## Activity
Return the lines below that contain "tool".
*** Input records Section Begins ***
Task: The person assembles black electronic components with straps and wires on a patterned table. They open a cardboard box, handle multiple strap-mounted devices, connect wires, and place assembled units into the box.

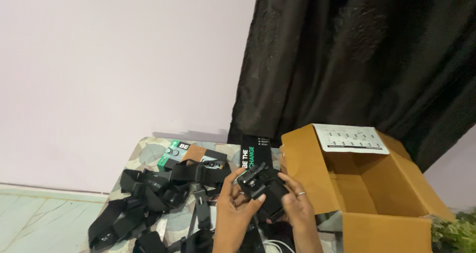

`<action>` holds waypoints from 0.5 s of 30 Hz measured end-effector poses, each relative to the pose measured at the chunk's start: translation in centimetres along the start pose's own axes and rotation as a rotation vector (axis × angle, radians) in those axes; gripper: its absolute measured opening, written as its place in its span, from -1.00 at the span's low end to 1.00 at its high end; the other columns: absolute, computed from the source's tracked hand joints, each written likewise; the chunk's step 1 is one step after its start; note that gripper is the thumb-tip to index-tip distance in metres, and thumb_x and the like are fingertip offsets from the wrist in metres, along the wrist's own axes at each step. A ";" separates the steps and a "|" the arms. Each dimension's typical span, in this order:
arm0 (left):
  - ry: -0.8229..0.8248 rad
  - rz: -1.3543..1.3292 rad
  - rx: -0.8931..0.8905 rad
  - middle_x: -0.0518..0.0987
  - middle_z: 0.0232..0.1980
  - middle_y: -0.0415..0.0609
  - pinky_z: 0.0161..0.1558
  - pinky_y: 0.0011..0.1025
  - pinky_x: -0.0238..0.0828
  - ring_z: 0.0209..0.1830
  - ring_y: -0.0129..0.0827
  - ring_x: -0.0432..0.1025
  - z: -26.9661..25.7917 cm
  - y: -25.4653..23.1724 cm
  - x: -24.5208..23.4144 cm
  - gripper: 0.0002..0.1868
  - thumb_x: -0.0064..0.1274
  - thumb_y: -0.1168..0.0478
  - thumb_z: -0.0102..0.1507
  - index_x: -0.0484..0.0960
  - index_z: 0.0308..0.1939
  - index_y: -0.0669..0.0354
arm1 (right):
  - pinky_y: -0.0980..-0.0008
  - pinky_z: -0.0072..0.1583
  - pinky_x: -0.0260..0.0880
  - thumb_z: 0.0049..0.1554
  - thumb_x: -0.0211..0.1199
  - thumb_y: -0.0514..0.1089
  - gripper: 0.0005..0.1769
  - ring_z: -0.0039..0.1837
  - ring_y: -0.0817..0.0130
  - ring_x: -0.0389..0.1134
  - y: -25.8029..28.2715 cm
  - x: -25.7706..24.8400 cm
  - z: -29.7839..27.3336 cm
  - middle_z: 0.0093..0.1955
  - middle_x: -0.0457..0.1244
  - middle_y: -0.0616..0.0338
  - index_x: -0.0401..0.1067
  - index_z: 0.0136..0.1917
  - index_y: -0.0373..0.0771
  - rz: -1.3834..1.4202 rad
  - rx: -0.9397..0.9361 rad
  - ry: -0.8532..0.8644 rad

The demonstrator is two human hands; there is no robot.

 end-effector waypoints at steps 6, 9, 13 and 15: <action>-0.016 -0.018 -0.056 0.69 -0.09 0.02 -0.10 -0.50 0.52 -0.15 -0.41 0.57 0.7 2.7 0.1 -0.16 0.20 0.49 0.08 0.28 0.43 0.12 | 0.27 -0.02 0.64 -0.01 0.33 -0.28 -0.13 0.23 0.34 0.38 -0.1 0.0 0.1 0.31 0.25 0.06 0.16 0.54 -0.22 -0.116 0.112 0.143; 0.018 0.000 -0.032 0.62 -0.06 0.08 -0.12 -0.47 0.45 -0.12 -0.38 0.53 0.9 3.8 0.9 -0.22 0.18 0.47 0.15 0.26 0.44 0.16 | 0.25 0.01 0.63 -0.01 0.35 -0.33 -0.18 0.22 0.29 0.39 -0.6 -1.4 0.7 0.28 0.27 -0.02 0.20 0.51 -0.29 -0.059 0.122 0.118; 0.045 -0.019 0.010 0.53 0.05 0.21 -0.04 -0.47 0.49 -0.03 -0.32 0.54 0.3 4.7 3.0 -0.10 0.15 0.46 0.15 0.11 0.53 0.06 | 0.26 0.02 0.62 0.00 0.34 -0.34 -0.25 0.20 0.26 0.41 0.2 -3.2 0.3 0.22 0.30 -0.07 0.23 0.45 -0.34 -0.055 0.117 0.048; 0.024 -0.087 0.031 0.58 0.21 0.16 0.03 -0.49 0.52 0.07 -0.35 0.56 -0.2 4.9 4.2 -0.09 0.12 0.44 0.15 0.07 0.53 0.03 | 0.27 0.03 0.60 0.00 0.33 -0.36 -0.27 0.19 0.29 0.41 1.4 -3.9 -0.1 0.22 0.31 -0.04 0.24 0.44 -0.35 -0.068 0.101 0.011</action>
Point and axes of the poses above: each hand's wrist, its own z-axis towards the middle knuckle, its own x-axis out of the palm, y = z × x, the point moved 8 cm from there along z, towards the middle knuckle
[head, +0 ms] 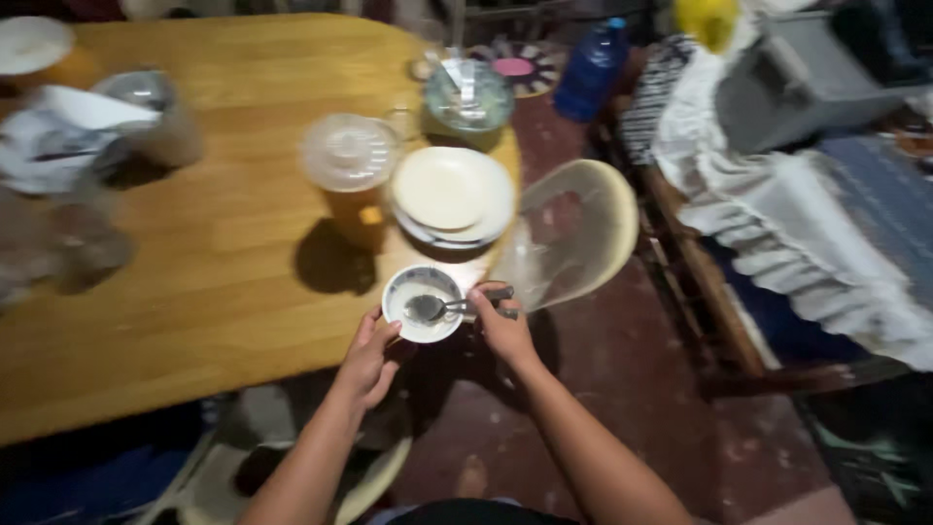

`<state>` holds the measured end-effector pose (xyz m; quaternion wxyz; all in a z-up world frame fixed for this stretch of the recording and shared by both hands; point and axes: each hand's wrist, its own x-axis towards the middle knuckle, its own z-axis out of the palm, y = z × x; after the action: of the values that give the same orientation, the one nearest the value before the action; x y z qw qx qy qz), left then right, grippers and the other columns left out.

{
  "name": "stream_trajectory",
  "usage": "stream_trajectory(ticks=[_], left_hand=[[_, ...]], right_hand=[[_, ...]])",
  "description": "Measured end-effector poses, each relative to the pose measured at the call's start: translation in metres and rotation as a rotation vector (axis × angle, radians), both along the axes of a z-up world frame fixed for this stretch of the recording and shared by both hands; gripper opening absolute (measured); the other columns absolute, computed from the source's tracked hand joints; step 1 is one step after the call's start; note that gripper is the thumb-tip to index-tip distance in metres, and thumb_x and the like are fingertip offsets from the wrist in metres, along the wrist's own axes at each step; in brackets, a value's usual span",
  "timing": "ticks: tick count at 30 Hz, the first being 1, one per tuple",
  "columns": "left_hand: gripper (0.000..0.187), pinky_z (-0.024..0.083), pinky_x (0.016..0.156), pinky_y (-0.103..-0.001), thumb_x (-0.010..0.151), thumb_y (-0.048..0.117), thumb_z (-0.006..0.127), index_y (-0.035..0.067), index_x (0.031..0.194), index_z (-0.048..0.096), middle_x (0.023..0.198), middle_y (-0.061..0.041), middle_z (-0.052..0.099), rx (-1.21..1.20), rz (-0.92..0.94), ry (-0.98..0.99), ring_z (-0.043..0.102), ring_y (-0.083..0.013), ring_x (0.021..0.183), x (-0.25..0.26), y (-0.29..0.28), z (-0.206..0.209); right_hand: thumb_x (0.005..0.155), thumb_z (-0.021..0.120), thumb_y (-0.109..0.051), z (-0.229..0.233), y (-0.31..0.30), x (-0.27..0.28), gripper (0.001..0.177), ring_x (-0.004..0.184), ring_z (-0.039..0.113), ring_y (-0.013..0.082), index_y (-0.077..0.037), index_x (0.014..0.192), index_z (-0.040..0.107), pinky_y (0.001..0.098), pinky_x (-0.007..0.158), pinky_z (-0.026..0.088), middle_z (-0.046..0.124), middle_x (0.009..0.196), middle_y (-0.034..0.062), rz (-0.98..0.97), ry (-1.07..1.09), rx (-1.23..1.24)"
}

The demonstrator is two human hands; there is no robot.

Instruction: The person clears a dining table by stacking plates, bowls, and cutlery together and then carrying the stack away.

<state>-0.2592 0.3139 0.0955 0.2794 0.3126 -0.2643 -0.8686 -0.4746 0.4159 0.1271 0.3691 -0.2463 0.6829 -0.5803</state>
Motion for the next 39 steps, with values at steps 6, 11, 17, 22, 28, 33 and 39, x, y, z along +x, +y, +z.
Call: stream_trajectory(ticks=[6,11,17,22,28,33,39], left_hand=[[0.041,0.053,0.091,-0.043,0.098,0.022,0.057,0.016,0.138,0.051,0.122,-0.006,0.063,0.040,-0.045,-0.081,0.062,-0.0200,0.110,-0.109,0.038,0.012],[0.038,0.054,0.094,-0.040,0.098,0.025,0.052,0.015,0.134,0.055,0.123,-0.004,0.067,0.002,-0.082,-0.023,0.064,-0.0178,0.115,-0.193,0.048,0.031],[0.038,0.055,0.092,-0.042,0.099,0.025,0.049,0.011,0.134,0.055,0.122,-0.007,0.067,-0.001,-0.143,-0.061,0.065,-0.0208,0.112,-0.281,0.035,0.018],[0.045,0.053,0.093,-0.041,0.091,0.010,0.053,0.010,0.136,0.054,0.122,-0.008,0.065,-0.044,-0.233,-0.061,0.065,-0.0219,0.108,-0.349,0.007,0.014],[0.052,0.050,0.094,-0.037,0.091,0.011,0.056,0.016,0.143,0.053,0.121,-0.007,0.064,0.011,-0.174,-0.126,0.061,-0.0205,0.105,-0.416,-0.026,0.032],[0.050,0.051,0.093,-0.037,0.093,0.013,0.056,0.011,0.143,0.052,0.121,-0.007,0.064,0.008,-0.091,-0.135,0.063,-0.0190,0.105,-0.458,-0.054,0.038],[0.048,0.054,0.090,-0.035,0.095,0.016,0.054,0.012,0.142,0.052,0.124,-0.006,0.066,0.012,0.099,-0.095,0.065,-0.0174,0.107,-0.517,-0.087,0.032]], right_hand=[[0.096,0.070,-0.028,0.037,0.077,-0.113,0.024,0.065,0.060,0.0073,-0.005,0.105,0.071,0.0246,0.059,0.049,0.070,0.078,0.0018,0.061,0.196,-0.060],[0.093,0.075,-0.027,0.077,0.105,-0.175,0.025,0.067,0.062,0.0070,-0.005,0.105,0.078,0.0233,0.063,0.052,0.074,0.077,0.0024,0.017,0.522,0.105],[0.090,0.074,-0.026,0.084,0.100,-0.256,0.024,0.060,0.066,0.0079,-0.007,0.103,0.076,0.0254,0.055,0.053,0.075,0.075,0.0014,0.036,0.347,0.152],[0.091,0.075,-0.026,0.072,0.072,-0.344,0.024,0.058,0.066,0.0071,-0.004,0.101,0.077,0.0243,0.054,0.053,0.073,0.072,0.0031,0.089,0.467,0.173],[0.093,0.073,-0.023,0.071,0.020,-0.437,0.024,0.053,0.062,0.0095,0.001,0.090,0.074,0.0267,0.048,0.049,0.069,0.067,0.0041,0.100,0.192,0.170],[0.089,0.077,-0.018,0.072,-0.034,-0.489,0.018,0.055,0.060,0.0081,-0.001,0.091,0.072,0.0251,0.049,0.047,0.067,0.068,0.0003,0.277,0.103,0.078],[0.088,0.080,-0.015,0.067,-0.109,-0.555,0.016,0.055,0.058,0.0079,-0.001,0.092,0.074,0.0250,0.050,0.046,0.067,0.067,0.0020,0.464,0.190,0.060]])
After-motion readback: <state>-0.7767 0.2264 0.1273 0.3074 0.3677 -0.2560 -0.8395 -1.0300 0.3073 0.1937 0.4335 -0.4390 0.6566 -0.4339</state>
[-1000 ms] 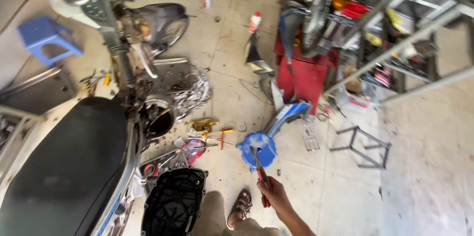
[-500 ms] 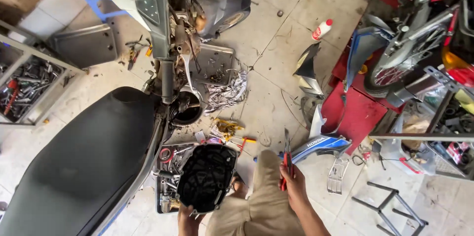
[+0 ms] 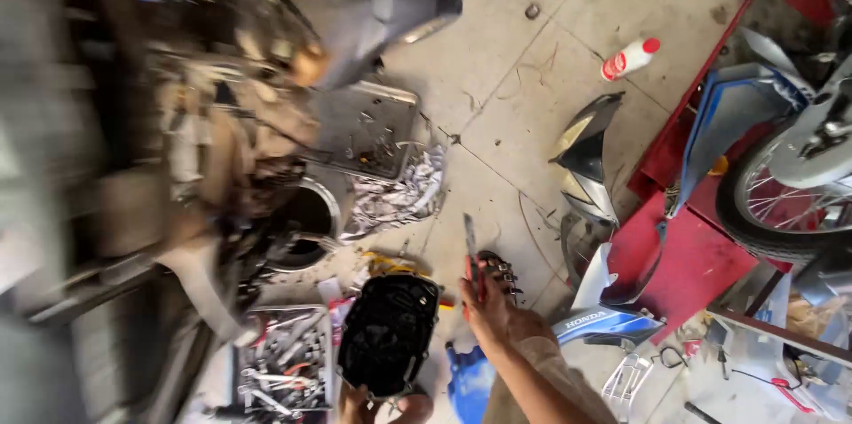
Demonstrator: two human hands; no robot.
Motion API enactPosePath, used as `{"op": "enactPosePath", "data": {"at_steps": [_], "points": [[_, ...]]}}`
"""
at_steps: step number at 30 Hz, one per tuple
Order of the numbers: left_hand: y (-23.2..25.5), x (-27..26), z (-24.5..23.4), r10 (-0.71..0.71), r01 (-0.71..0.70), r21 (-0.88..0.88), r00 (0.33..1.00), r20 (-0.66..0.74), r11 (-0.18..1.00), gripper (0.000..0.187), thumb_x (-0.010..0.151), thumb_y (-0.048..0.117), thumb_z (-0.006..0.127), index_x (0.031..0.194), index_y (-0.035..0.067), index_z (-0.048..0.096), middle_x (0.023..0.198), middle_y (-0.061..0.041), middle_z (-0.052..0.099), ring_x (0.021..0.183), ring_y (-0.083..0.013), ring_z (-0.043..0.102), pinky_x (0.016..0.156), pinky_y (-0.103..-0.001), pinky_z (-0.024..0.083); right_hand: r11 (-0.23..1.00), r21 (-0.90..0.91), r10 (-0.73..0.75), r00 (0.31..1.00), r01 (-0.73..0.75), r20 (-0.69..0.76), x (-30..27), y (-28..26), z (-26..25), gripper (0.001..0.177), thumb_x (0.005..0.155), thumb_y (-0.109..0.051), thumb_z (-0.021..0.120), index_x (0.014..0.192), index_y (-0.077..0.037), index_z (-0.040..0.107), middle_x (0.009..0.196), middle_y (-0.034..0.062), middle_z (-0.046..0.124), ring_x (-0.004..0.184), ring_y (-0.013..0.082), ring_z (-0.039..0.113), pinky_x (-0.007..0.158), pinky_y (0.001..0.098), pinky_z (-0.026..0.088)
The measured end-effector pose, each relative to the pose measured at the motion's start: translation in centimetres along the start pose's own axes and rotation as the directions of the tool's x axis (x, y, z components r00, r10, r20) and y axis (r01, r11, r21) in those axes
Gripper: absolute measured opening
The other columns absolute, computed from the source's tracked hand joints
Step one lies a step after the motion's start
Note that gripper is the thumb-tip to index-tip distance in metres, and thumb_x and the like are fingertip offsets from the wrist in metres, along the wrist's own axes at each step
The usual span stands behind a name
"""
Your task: The person sits on the floor and uses a screwdriver to work on the motorcycle engine. They then remove the engine cover, scrape off residue with a utility knife, and wipe the cover with a cloth.
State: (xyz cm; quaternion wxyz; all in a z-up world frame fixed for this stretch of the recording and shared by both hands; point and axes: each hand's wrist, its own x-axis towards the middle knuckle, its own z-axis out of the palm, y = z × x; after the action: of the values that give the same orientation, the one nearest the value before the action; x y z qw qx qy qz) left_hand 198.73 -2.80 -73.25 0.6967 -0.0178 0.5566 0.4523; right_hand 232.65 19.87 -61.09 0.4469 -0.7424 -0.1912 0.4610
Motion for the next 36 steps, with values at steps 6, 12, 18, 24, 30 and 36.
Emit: {"op": "enactPosePath", "data": {"at_steps": [6,12,18,24,30,36], "points": [[-3.4,20.2,12.0,-0.121,0.144,0.196,0.985,-0.124,0.97,0.081,0.078,0.007,0.057,0.156,0.012,0.036,0.134,-0.019,0.048,0.11,-0.0366,0.047,0.093,-0.051,0.041,0.966,0.081,0.244,0.969,-0.246,0.037,11.8,4.2,-1.4,0.026,0.092,-0.017,0.073,0.114,-0.004,0.067,0.068,0.0001,0.05,0.053,0.0105,0.044,0.045,0.0271,0.035],[-12.0,36.3,13.5,-0.124,0.111,0.328,0.992,0.018,0.938,0.083,0.073,0.009,0.066,0.153,0.013,0.042,0.136,-0.014,0.053,0.11,-0.0314,0.054,0.091,-0.044,0.047,0.871,-0.407,-0.193,0.954,0.274,0.229,14.8,0.2,-0.8,0.035,0.09,-0.017,0.067,0.124,-0.009,0.063,0.067,0.0029,0.067,0.049,0.0147,0.054,0.047,0.0322,0.044],[-16.4,42.3,16.0,-0.08,-0.003,0.301,0.962,0.261,0.954,0.082,0.071,0.012,0.071,0.148,0.008,0.044,0.129,-0.016,0.055,0.104,-0.0297,0.052,0.084,-0.043,0.044,0.749,-0.512,-0.285,0.903,0.42,0.323,10.3,0.4,-4.1,0.044,0.083,-0.022,0.072,0.126,-0.019,0.067,0.086,-0.0044,0.084,0.053,0.01,0.073,0.048,0.0267,0.056],[-21.3,44.8,14.6,-0.037,-0.033,0.314,0.976,0.213,0.949,0.092,0.07,0.014,0.077,0.151,0.004,0.033,0.129,-0.022,0.053,0.103,-0.0334,0.061,0.087,-0.047,0.054,0.832,-0.359,-0.29,0.883,0.423,0.368,6.3,6.0,-9.9,0.052,0.077,-0.012,0.073,0.129,-0.004,0.066,0.086,0.0094,0.089,0.06,0.0156,0.083,0.053,0.0275,0.067],[-20.0,42.0,14.9,-0.009,-0.093,0.459,0.977,0.215,0.884,0.097,0.071,0.024,0.081,0.157,0.012,0.036,0.152,-0.014,0.049,0.126,-0.0318,0.058,0.099,-0.046,0.052,0.703,-0.483,-0.34,0.843,0.522,0.416,4.4,7.2,-13.0,0.05,0.079,-0.016,0.074,0.128,-0.006,0.069,0.079,0.0054,0.08,0.06,0.0142,0.073,0.059,0.0261,0.058],[-19.2,48.2,10.9,0.293,-0.687,0.551,0.713,0.637,0.473,0.067,0.08,0.04,0.07,0.136,0.012,0.048,0.136,-0.005,0.06,0.131,-0.0292,0.056,0.113,-0.047,0.042,0.743,-0.309,-0.471,0.792,0.594,0.389,3.4,8.1,-12.0,0.044,0.083,-0.008,0.072,0.126,0.0,0.067,0.075,0.0069,0.073,0.057,0.0148,0.063,0.053,0.0261,0.051]]}}
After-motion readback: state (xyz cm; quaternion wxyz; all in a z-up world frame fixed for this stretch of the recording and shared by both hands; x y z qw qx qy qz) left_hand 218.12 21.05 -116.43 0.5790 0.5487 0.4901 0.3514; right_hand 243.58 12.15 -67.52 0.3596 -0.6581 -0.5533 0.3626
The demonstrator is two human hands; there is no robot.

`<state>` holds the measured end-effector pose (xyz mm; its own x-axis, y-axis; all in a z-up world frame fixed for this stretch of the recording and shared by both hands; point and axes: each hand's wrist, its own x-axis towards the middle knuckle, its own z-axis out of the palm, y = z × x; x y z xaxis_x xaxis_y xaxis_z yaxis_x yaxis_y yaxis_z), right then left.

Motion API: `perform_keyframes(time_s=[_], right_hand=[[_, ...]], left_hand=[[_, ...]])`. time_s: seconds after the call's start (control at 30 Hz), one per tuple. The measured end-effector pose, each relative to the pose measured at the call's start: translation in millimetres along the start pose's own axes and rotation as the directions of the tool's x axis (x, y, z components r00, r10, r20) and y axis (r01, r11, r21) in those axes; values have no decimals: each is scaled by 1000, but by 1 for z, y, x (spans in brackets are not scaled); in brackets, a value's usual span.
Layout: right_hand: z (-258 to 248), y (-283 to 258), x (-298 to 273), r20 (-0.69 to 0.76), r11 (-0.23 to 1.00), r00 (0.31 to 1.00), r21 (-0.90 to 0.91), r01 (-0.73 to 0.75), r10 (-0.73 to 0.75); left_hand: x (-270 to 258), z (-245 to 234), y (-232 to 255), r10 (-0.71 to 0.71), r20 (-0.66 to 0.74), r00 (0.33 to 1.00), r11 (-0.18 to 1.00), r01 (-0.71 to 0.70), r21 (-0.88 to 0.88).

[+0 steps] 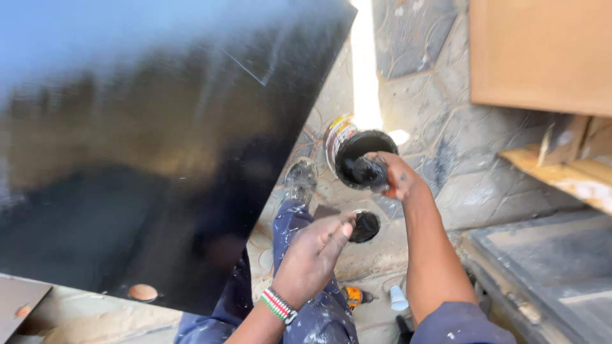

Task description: The person paints a rectangular wooden board with black paint using a sponge. They repeatedly dip the sponge into a paint can and apply the paint to the board's surface, covering it completely.

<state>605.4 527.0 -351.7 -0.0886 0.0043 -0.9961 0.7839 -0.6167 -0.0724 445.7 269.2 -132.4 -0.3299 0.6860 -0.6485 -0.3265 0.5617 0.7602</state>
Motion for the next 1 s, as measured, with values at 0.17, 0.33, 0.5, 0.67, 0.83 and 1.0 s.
perform_keyframes(time_s=[0.17, 0.33, 0.5, 0.67, 0.83, 1.0], right_hand=[[6, -41, -116, -36, 921, 966, 297, 253, -254], [97, -136, -205, 329, 772, 699, 306, 557, -635], [340, -209, -247, 232, 698, 667, 83, 711, -708], [499, -242, -243, 184, 502, 512, -101, 859, -839], [539, -232, -196, 645, -634, -145, -639, 436, -750], [536, -218, -212, 508, -476, -50, -761, 440, -860]], left_hand=[[-58, -80, 82, 177, 76, 981, 979, -167, -119], [-90, -210, 104, 372, -338, 864, 859, -459, -227], [-116, -371, 86, 229, -607, 761, 929, -358, -98], [-122, -492, 67, 186, -723, 665, 976, -209, 58], [-82, -562, 52, 312, -610, 728, 950, -223, 219], [-74, -581, 60, 447, -465, 764, 882, -290, 371]])
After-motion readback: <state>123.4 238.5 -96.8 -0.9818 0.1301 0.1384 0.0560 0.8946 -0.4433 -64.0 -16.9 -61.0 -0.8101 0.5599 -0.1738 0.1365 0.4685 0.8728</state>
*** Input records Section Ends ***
## Task output
The measured end-effector pose, each relative to the pose measured at the motion's start: translation in centimetres along the start pose's own axes and rotation as the directions of the tool's x axis (x, y, z components r00, r10, r20) and y axis (r01, r11, r21) in those axes
Motion API: `perform_keyframes(time_s=[_], right_hand=[[_, ...]], left_hand=[[_, ...]])`. time_s: seconds after the call's start (control at 30 Hz), one per tuple. The measured end-effector pose, each relative to the pose measured at the call's start: translation in millimetres along the start pose's own axes and rotation as the directions of the tool's x axis (x, y, z components r00, r10, r20) and y axis (r01, r11, r21) in those axes; values have no decimals: each is scaled by 1000, but by 1 for z, y, x (spans in brackets are not scaled); in brackets, a value's usual span.

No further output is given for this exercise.